A completely aquatic salamander shaped like a long cylinder with a somewhat pointed head; it has tiny gray eyes and very small fore- and hind limbs. Each limb has three very small toes. The dorsal color is dark brown or black; the belly is lighter brown or gray. Adults do not have gills, but a gill slit is present on each side of the head. Amphiumas have lungs and must breathe air at the surface of the water. Note that amphiumas often are missing toes or entire limbs. Amphiumas are alert, fast, and slippery and may bite viciously if captured.

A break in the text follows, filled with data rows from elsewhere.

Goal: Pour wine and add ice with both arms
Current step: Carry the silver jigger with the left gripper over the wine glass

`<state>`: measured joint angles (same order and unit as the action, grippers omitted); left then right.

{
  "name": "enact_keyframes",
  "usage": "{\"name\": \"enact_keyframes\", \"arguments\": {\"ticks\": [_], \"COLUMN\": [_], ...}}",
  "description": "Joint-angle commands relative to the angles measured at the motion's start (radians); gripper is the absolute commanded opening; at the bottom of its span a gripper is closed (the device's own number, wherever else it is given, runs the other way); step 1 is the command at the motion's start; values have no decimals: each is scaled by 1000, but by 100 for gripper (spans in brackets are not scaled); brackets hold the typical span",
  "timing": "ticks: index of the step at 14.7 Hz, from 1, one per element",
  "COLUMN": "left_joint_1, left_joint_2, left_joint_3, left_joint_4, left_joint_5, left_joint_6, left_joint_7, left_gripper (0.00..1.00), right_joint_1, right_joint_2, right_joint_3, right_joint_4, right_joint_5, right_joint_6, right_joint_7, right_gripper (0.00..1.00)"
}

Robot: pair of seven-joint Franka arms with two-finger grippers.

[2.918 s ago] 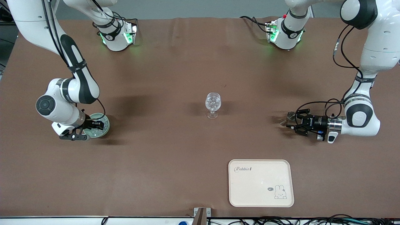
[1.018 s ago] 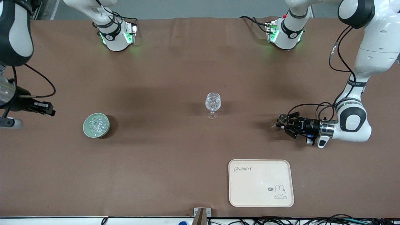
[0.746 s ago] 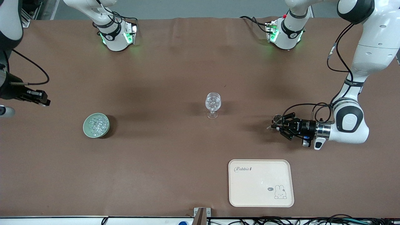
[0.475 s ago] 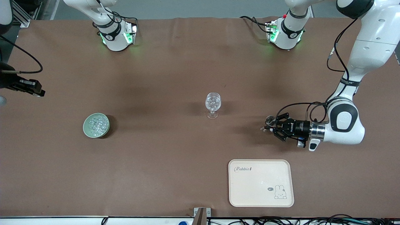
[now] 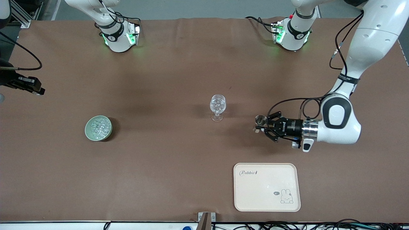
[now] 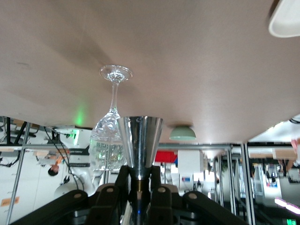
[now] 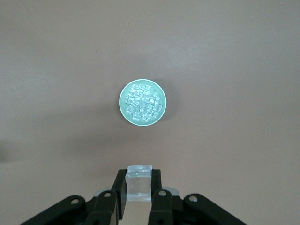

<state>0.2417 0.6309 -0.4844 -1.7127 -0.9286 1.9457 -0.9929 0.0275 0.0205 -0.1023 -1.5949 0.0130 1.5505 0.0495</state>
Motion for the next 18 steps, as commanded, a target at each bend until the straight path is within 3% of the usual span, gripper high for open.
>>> {"name": "enact_keyframes", "arguments": {"ticks": [1,6,12,18], "left_joint_1": [-47,-117,-225,-269], "left_joint_2": [-108,-200,-217,-234], "left_joint_3": [4,4,4,3], "left_joint_4": [-88,-136,-127,-123], "left_joint_5": [-16,11,232,336], "left_joint_6": [62,95,159,174], "left_joint_7": [-61,-164,-381,-498], "left_gripper": [1,1,1,1], "right_joint_1": [-9,-9,-9,-3], "right_joint_2": [-25,-24,-22,-22], "right_joint_3": [10,10,10,12], "right_joint_4": [-30,-27,-27,-27], "right_joint_5": [-13,-13,-13,-13], "right_joint_6": [11,17,20,25], "right_joint_7": [-3,-3,-3,-2], "right_gripper": [4,4,4,5]}}
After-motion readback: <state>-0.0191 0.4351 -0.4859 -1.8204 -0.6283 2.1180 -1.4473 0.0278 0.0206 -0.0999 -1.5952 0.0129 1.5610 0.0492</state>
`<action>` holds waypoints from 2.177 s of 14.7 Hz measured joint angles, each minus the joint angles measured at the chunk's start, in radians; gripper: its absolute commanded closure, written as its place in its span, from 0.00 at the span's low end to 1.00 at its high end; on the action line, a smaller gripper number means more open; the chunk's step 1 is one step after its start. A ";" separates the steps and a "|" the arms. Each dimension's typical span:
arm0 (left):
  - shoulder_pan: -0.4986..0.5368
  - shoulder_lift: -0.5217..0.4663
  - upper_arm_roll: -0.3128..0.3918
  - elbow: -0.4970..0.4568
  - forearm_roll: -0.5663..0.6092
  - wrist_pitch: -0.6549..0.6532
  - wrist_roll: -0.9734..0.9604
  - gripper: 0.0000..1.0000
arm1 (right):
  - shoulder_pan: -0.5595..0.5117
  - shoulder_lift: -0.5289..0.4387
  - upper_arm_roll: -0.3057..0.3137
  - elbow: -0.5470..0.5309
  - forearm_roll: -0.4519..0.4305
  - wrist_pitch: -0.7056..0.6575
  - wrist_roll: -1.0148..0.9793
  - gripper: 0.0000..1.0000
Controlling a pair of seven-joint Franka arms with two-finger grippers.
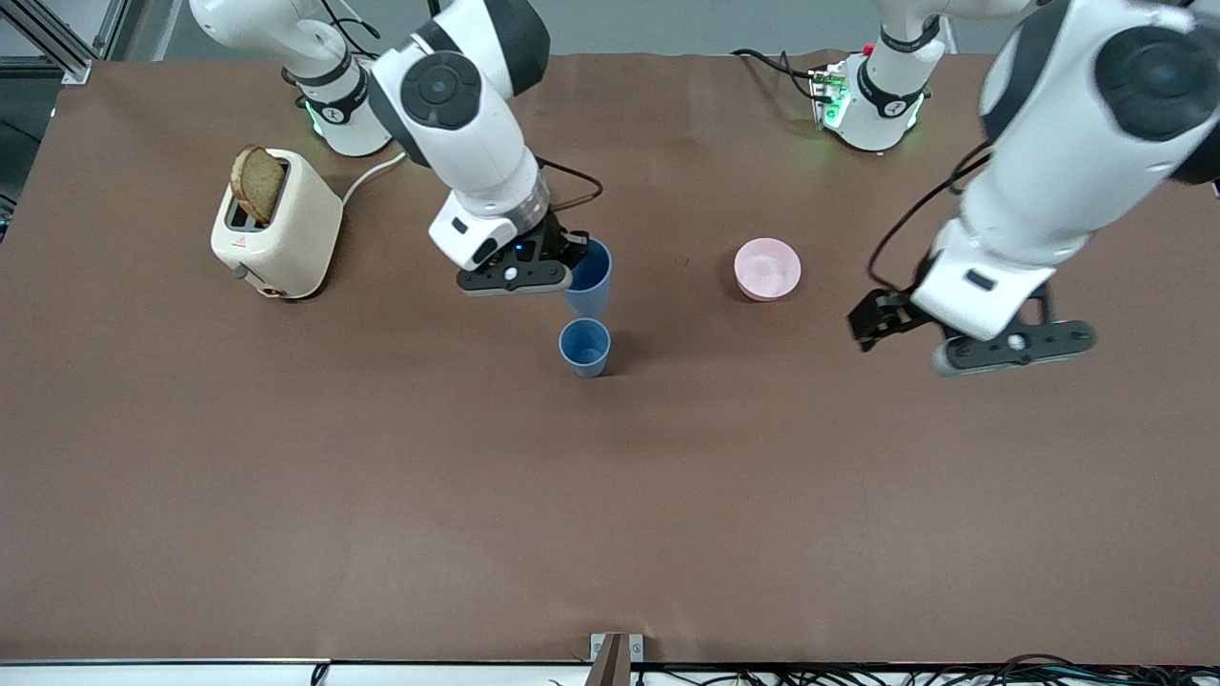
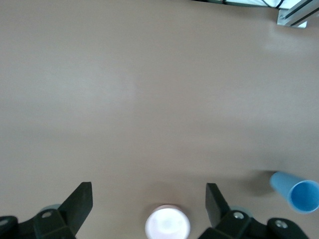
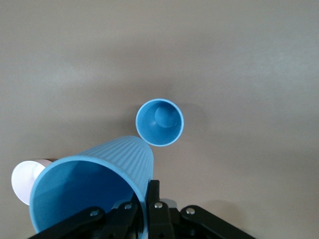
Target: Stack blue cups with both arms
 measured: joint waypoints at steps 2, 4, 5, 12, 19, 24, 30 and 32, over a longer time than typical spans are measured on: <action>0.063 -0.050 0.000 -0.001 0.000 -0.057 0.130 0.00 | 0.026 0.012 0.000 -0.070 0.000 0.098 0.000 0.96; 0.111 -0.093 0.000 -0.007 0.000 -0.089 0.232 0.00 | 0.034 0.027 0.000 -0.112 0.000 0.158 0.000 0.96; 0.124 -0.112 0.000 -0.010 -0.002 -0.102 0.261 0.00 | 0.034 0.033 -0.001 -0.118 -0.001 0.169 0.000 0.96; 0.164 -0.193 0.000 -0.041 -0.077 -0.184 0.350 0.00 | 0.033 0.085 -0.019 -0.127 -0.001 0.246 -0.001 0.96; 0.101 -0.280 0.073 -0.159 -0.080 -0.186 0.355 0.00 | 0.019 0.092 -0.027 -0.127 -0.001 0.249 -0.002 0.96; 0.118 -0.342 0.087 -0.228 -0.080 -0.185 0.355 0.00 | -0.002 0.108 -0.030 -0.132 -0.001 0.247 -0.002 0.95; 0.126 -0.352 0.088 -0.225 -0.080 -0.181 0.355 0.00 | -0.009 0.128 -0.028 -0.132 -0.001 0.253 -0.003 0.35; 0.126 -0.351 0.088 -0.225 -0.080 -0.181 0.355 0.00 | -0.009 0.128 -0.028 -0.131 -0.001 0.254 -0.003 0.04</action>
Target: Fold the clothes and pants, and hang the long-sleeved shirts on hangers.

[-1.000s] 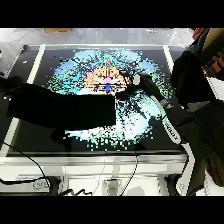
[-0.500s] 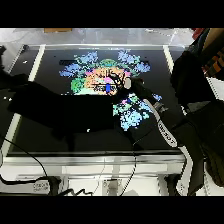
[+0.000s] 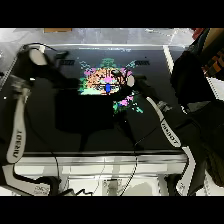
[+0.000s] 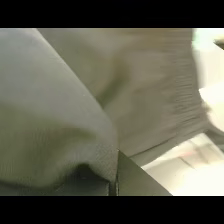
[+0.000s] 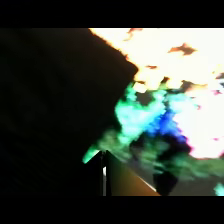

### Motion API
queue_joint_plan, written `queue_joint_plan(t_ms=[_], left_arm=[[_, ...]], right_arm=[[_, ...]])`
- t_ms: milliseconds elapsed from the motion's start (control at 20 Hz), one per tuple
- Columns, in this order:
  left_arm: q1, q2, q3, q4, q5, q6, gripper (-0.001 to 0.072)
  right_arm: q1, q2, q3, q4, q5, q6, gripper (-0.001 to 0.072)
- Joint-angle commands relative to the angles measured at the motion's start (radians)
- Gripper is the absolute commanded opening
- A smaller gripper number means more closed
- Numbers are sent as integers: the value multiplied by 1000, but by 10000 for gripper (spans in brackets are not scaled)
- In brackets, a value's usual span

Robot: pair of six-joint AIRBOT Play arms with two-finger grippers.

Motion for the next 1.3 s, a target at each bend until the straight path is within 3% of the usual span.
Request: queue_joint_plan(t_ms=[0, 50, 100, 150, 200, 250, 450, 700, 900, 1050, 1100, 1150, 1200, 1250], left_arm=[[-133, -82, 0, -155, 179, -61, 12], [-159, -101, 0, -193, 219, -87, 16], [-188, -121, 0, -219, 252, -104, 99], [-215, -137, 0, -220, 273, -103, 306], [-241, -158, 0, -217, 285, -107, 619], [-261, -177, 0, -218, 287, -110, 700], [-282, -201, 2, -215, 296, -98, 703], [-174, -139, 2, -73, 298, -95, 700], [-72, -22, 2, 55, 295, -95, 698], [-30, 83, 2, 108, 296, -95, 698], [-25, 109, 2, 117, 296, -95, 698], [-25, 130, 2, 124, 296, -95, 699], [-25, 144, 2, 124, 296, -95, 699], [-26, 151, 2, 124, 295, -95, 699]], right_arm=[[-64, 47, 0, -19, 2, 0, 21], [-92, 64, 0, -19, 4, 1, 21], [-118, 78, 0, -19, 5, 1, 21], [-147, 92, 0, -19, 6, 2, 21], [-173, 103, 0, -18, 8, 2, 21], [-199, 114, 0, -18, 15, 3, 21], [-285, 135, 0, -19, 80, 0, 21], [-438, 134, -31, 34, 177, -127, 20], [-568, 134, -218, 410, 222, -216, 20], [-542, 134, -405, 689, 216, -261, 30], [-511, 134, -451, 735, 190, -259, 204], [-468, 134, -482, 753, 154, -257, 531], [-423, 133, -492, 749, 114, -256, 680], [-367, 133, -492, 737, 55, -241, 692]])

Similar species: The western lesser siren (Siren intermedia nettingi) has feathery external gills and lacks hind limbs; in Missouri, its range extends farther north and east than the amphiuma’s. Both of these salamanders can be distinguished from eels and lampreys (which are fish) by their limbs with fingers, tiny eyes, and lack of fins and scales.
Length: 18–30 inches.
The Mississippi Lowlands of southeastern Missouri.
Habitat and Conservation
This salamander lives in still water, such as in ditches, sloughs, and swamps. In Missouri, cypress swamps are preferred. Days are spent buried in silt or hiding under submerged roots, debris, or aquatic plants. Periodically they must come to the surface for air. They forage at night.
Amphiumas venture forth at night in search of small fish, crayfish, tadpoles, snails, aquatic insects, earthworms, and other aquatic animals.
A Species of Conservation Concern in Missouri. The cypress swamps of southeastern Missouri are important to the survival of this interesting amphibian and should be protected. Only a small fraction of Missouri’s original cypress swamps remain. This species is sometimes called “congo eel” and “blue eel,” but it is not a true eel, since eels are fish, and amphiumas are amphibians.
In Missouri, breeding is believed to occur in late summer and early autumn. A female lays an average of 200 eggs on land, usually under a rotten log near water, and the female stays with the eggs until they hatch. Once water from autumn rains covers the eggs, they complete development and hatch. The larvae are gilled but take air from the surface, so they apparently have well-developed lungs upon hatching. The gills are resorbed within about 10 days after hatching.
If you are fishing and catch an amphiuma, or any other amphibian, cut the line and release it unharmed. Most amphibian populations are declining, none are venomous, and none threaten our fisheries. They are an integral part of our aquatic fauna.
The western mudsnake of southwestern Missouri specializes in eating our two eel-like amphibians (the amphiuma and the lesser siren). The slippery amphibian thrashes wildly, but the snake pokes its prey with its pointy tail tip. This makes the amphibian uncurl and easier to swallow.